[Supplied information Boundary: Start]

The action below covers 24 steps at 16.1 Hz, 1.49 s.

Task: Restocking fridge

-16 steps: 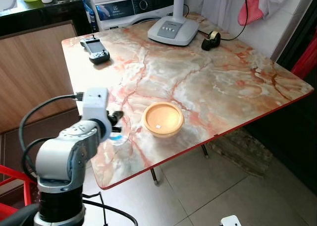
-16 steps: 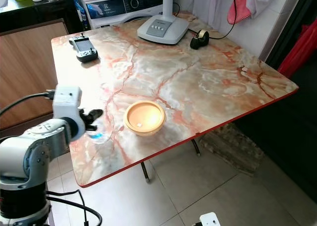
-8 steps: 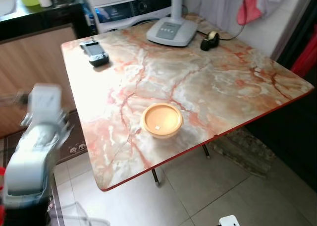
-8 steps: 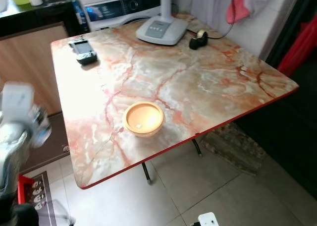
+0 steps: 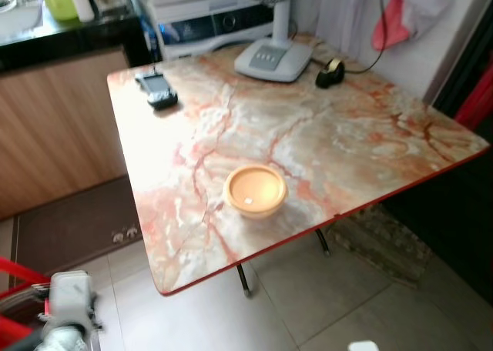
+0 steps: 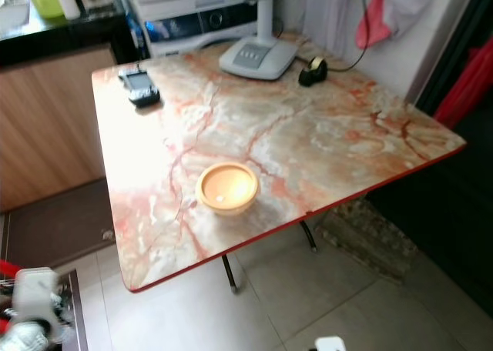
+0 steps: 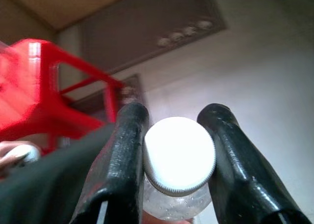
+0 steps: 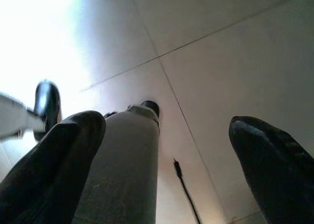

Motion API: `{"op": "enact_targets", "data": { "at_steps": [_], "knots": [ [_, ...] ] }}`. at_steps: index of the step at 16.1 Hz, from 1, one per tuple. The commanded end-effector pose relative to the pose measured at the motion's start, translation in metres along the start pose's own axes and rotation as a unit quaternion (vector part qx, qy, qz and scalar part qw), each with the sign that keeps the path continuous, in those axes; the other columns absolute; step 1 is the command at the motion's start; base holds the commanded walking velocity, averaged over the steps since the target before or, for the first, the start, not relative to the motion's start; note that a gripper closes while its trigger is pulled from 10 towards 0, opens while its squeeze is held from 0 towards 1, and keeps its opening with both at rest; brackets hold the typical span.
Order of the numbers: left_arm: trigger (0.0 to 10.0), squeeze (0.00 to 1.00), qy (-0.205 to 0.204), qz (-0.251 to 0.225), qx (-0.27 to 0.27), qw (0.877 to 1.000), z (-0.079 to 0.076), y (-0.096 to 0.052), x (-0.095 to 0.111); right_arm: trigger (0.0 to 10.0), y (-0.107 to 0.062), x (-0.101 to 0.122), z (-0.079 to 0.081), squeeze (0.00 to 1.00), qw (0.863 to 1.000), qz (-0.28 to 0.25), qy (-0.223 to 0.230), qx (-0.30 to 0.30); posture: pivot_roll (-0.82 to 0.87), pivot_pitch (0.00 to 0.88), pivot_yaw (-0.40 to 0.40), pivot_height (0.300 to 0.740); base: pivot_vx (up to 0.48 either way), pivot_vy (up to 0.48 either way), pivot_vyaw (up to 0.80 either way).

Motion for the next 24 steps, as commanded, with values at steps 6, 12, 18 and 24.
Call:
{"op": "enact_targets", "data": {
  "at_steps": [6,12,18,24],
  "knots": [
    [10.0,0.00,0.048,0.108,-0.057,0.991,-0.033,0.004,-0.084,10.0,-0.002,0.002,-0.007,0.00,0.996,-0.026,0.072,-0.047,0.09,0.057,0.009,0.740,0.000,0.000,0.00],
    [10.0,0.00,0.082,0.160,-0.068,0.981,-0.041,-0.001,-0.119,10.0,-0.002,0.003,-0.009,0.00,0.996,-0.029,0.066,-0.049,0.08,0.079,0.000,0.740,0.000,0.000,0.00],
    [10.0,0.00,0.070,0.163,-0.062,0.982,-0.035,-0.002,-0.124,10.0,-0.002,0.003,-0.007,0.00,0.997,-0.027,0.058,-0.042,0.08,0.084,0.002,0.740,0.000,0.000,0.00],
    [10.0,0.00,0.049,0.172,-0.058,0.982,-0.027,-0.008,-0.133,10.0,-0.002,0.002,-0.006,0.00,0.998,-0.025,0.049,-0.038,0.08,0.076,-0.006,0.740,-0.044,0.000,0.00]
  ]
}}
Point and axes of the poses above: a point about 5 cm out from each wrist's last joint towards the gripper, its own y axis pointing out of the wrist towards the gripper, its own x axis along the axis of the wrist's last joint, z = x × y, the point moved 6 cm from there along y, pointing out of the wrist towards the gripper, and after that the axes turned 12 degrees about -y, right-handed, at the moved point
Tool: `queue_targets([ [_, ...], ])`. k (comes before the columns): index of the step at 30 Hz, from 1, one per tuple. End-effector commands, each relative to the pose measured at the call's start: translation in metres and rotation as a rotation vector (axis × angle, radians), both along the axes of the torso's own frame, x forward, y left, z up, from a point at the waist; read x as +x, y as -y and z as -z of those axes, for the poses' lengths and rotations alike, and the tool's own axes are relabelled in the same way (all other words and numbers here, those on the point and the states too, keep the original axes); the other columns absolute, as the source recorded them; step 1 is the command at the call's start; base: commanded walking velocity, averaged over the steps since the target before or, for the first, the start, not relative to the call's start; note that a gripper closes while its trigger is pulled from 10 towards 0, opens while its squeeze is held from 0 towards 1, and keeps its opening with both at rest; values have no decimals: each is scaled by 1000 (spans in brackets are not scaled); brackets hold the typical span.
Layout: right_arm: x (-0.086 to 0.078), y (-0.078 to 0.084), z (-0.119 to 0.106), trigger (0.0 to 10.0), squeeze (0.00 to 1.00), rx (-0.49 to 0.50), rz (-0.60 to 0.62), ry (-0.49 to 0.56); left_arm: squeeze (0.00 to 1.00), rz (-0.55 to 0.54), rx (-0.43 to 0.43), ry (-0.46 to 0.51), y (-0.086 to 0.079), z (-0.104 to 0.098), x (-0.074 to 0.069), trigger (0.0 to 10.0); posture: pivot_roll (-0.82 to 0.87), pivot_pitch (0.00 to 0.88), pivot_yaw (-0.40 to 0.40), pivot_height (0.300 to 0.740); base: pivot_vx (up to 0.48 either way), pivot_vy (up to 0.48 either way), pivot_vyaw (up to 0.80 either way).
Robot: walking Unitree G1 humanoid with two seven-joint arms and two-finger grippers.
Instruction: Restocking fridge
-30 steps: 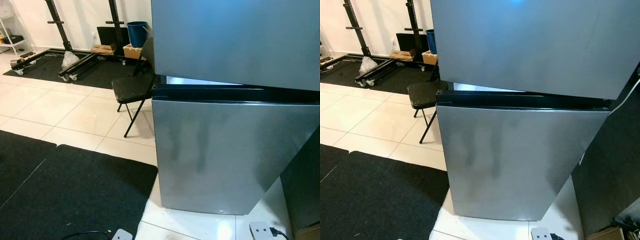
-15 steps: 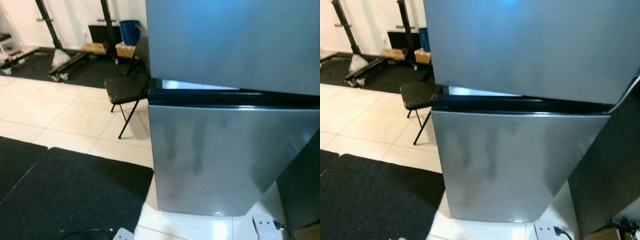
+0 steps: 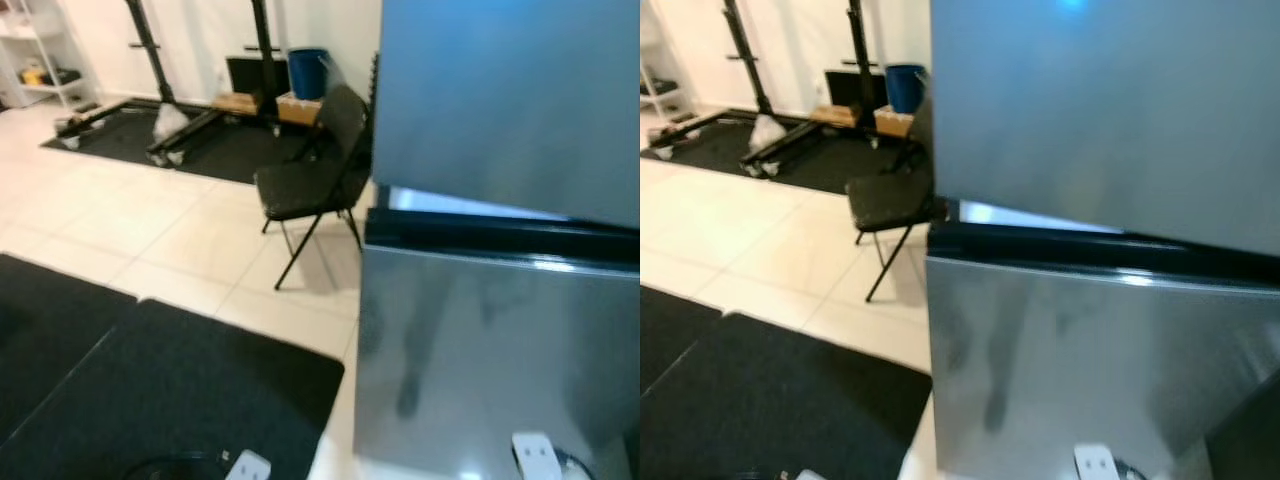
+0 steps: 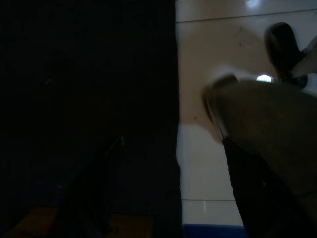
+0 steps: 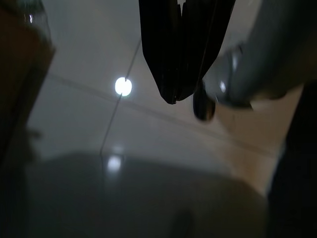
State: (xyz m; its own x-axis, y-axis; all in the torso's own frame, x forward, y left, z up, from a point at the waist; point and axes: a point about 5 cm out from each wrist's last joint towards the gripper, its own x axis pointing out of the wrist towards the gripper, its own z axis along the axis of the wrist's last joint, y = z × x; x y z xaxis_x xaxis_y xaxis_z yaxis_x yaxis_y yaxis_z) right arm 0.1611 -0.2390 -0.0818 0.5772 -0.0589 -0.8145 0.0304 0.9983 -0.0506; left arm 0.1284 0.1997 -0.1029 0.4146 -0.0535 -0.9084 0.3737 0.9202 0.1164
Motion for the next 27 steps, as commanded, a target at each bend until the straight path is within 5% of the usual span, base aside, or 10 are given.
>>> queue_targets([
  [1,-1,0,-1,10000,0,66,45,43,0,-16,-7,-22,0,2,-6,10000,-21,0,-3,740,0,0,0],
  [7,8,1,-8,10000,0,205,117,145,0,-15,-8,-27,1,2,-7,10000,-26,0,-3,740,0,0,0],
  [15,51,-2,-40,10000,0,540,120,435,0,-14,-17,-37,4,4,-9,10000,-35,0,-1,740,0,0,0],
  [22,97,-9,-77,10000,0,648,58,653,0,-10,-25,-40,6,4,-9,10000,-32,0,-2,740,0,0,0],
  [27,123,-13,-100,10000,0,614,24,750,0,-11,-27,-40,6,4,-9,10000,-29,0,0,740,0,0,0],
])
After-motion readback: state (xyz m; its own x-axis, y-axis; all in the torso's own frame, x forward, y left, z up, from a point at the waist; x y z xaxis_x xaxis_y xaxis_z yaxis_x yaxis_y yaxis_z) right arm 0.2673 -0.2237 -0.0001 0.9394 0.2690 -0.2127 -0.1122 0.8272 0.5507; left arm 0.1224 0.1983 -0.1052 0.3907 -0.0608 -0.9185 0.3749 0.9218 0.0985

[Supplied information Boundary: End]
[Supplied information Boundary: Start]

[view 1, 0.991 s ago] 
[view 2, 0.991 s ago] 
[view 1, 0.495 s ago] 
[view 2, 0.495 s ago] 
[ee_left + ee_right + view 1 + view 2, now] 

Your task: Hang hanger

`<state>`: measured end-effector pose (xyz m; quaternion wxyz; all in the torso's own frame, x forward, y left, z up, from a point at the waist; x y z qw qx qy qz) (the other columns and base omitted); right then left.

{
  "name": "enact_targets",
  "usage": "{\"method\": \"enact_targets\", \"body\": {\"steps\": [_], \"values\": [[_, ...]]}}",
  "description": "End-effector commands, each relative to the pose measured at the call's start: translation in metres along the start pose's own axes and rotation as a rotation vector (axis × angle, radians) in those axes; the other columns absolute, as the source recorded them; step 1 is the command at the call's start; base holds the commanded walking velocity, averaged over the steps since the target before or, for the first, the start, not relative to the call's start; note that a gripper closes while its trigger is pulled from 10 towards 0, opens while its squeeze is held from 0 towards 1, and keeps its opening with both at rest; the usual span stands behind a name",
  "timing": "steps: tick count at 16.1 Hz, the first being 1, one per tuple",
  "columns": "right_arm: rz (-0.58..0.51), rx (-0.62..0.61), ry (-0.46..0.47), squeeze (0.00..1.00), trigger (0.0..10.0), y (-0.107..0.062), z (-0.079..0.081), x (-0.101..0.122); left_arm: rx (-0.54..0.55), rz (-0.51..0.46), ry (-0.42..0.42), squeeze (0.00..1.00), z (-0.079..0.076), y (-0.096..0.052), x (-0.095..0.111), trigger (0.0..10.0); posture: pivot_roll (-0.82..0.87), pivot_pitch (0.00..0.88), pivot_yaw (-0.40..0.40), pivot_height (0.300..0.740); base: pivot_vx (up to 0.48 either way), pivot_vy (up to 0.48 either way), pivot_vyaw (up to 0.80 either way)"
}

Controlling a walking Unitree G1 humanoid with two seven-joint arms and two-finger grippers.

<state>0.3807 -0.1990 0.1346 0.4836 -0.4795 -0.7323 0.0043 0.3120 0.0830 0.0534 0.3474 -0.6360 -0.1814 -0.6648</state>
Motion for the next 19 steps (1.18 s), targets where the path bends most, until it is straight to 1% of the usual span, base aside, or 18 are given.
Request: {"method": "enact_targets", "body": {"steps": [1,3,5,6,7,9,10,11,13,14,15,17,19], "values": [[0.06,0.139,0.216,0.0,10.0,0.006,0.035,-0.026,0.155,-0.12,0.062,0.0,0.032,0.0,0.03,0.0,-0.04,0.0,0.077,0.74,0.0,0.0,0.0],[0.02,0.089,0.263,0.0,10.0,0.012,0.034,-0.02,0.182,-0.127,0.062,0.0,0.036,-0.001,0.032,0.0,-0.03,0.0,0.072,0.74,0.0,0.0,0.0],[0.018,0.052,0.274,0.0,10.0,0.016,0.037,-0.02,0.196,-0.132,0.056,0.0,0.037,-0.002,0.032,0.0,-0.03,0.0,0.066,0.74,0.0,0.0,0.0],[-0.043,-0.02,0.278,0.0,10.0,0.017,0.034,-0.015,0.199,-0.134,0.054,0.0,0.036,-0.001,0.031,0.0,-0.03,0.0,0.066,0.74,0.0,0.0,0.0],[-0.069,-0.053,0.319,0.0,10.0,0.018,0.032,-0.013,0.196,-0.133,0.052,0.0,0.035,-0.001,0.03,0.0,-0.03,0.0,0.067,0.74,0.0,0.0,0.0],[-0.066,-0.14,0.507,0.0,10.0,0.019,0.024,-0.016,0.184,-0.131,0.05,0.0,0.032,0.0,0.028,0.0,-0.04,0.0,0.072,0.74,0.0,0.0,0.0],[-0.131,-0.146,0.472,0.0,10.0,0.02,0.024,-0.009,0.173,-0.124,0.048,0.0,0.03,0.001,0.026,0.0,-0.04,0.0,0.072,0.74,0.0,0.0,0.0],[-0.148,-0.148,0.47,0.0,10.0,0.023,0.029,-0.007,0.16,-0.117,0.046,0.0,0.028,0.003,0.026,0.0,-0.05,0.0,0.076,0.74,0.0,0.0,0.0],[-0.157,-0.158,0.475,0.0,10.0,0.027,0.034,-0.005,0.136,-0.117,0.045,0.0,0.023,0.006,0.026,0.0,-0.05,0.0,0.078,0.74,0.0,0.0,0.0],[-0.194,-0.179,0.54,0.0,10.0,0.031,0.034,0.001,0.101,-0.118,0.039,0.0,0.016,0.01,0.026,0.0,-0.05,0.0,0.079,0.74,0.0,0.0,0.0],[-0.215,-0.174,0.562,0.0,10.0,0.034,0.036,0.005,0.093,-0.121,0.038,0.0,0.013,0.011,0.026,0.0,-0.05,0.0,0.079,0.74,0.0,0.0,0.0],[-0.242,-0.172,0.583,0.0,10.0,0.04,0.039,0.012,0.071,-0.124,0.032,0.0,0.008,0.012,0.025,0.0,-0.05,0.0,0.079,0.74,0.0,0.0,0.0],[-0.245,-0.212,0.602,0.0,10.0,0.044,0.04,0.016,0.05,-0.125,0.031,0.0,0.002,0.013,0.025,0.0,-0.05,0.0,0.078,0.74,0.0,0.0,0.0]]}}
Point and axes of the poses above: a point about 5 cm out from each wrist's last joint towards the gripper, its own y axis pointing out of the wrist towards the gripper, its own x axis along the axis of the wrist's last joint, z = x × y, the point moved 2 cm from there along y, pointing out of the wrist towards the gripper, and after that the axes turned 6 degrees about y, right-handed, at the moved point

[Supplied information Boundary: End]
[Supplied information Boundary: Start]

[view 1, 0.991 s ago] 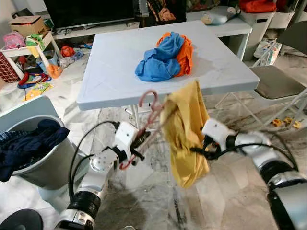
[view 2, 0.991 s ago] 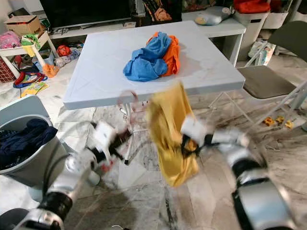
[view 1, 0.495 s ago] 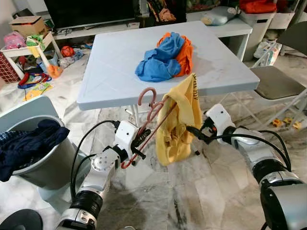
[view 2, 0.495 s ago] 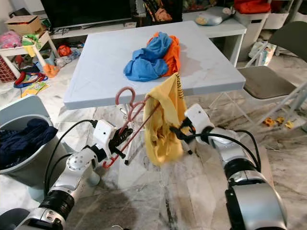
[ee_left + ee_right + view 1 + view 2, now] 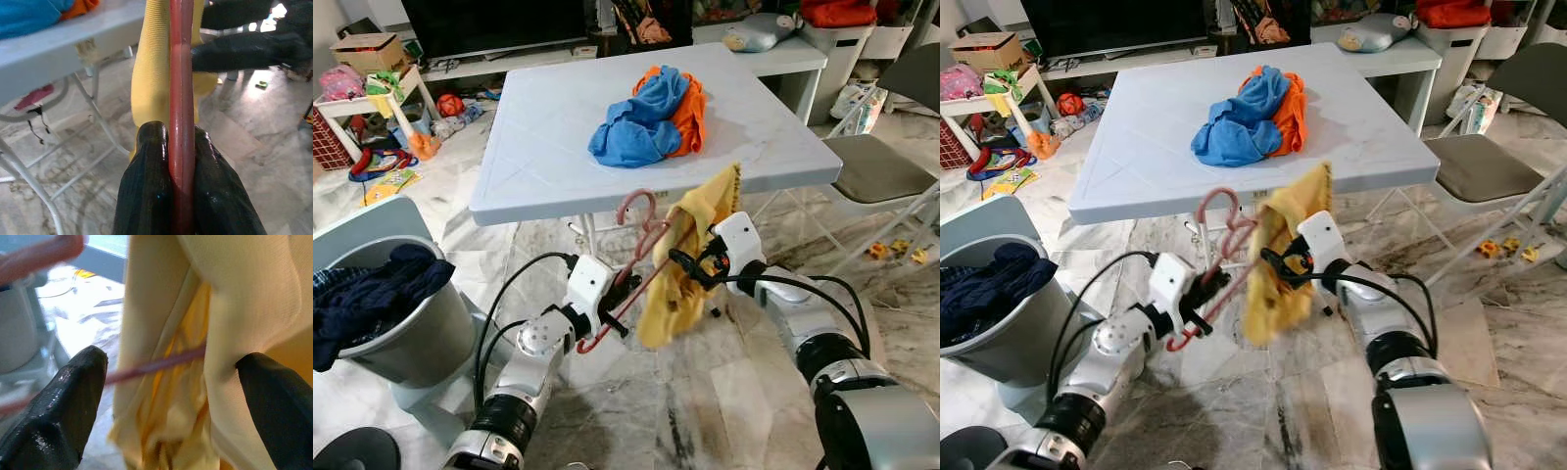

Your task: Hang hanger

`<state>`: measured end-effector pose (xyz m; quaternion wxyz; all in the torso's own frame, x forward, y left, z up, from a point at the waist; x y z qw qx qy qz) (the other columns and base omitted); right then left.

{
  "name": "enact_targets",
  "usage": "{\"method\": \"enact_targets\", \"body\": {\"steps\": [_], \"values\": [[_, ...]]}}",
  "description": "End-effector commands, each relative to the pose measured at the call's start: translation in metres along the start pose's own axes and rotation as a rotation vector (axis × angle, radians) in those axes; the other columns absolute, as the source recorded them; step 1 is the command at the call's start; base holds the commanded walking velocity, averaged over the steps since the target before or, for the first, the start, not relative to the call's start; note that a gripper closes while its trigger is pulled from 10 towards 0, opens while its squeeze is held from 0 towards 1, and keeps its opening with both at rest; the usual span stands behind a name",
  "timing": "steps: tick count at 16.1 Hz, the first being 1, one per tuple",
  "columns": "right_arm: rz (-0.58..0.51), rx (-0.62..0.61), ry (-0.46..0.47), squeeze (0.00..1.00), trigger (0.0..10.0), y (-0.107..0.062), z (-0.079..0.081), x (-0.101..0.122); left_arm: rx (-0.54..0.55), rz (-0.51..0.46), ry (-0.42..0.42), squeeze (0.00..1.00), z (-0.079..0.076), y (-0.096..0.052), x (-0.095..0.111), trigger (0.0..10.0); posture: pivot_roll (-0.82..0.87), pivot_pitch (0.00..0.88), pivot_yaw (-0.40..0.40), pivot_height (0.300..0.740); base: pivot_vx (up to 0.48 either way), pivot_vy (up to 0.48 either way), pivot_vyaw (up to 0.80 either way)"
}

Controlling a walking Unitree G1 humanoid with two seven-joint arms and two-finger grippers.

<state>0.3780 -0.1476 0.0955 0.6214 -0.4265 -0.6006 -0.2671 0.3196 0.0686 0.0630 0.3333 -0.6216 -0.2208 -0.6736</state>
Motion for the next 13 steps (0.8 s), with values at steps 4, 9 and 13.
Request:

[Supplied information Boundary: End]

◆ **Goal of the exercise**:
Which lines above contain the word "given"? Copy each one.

◆ **The completed task**:
Motion for the next 27 steps, as commanded, a target at each bend until the straight path is within 5% of the usual span, base aside, or 10 are given.
Motion for the next 19 steps (1.18 s), targets where the path bends most, until it is straight to 1% of the usual span, base aside, or 18 are given.

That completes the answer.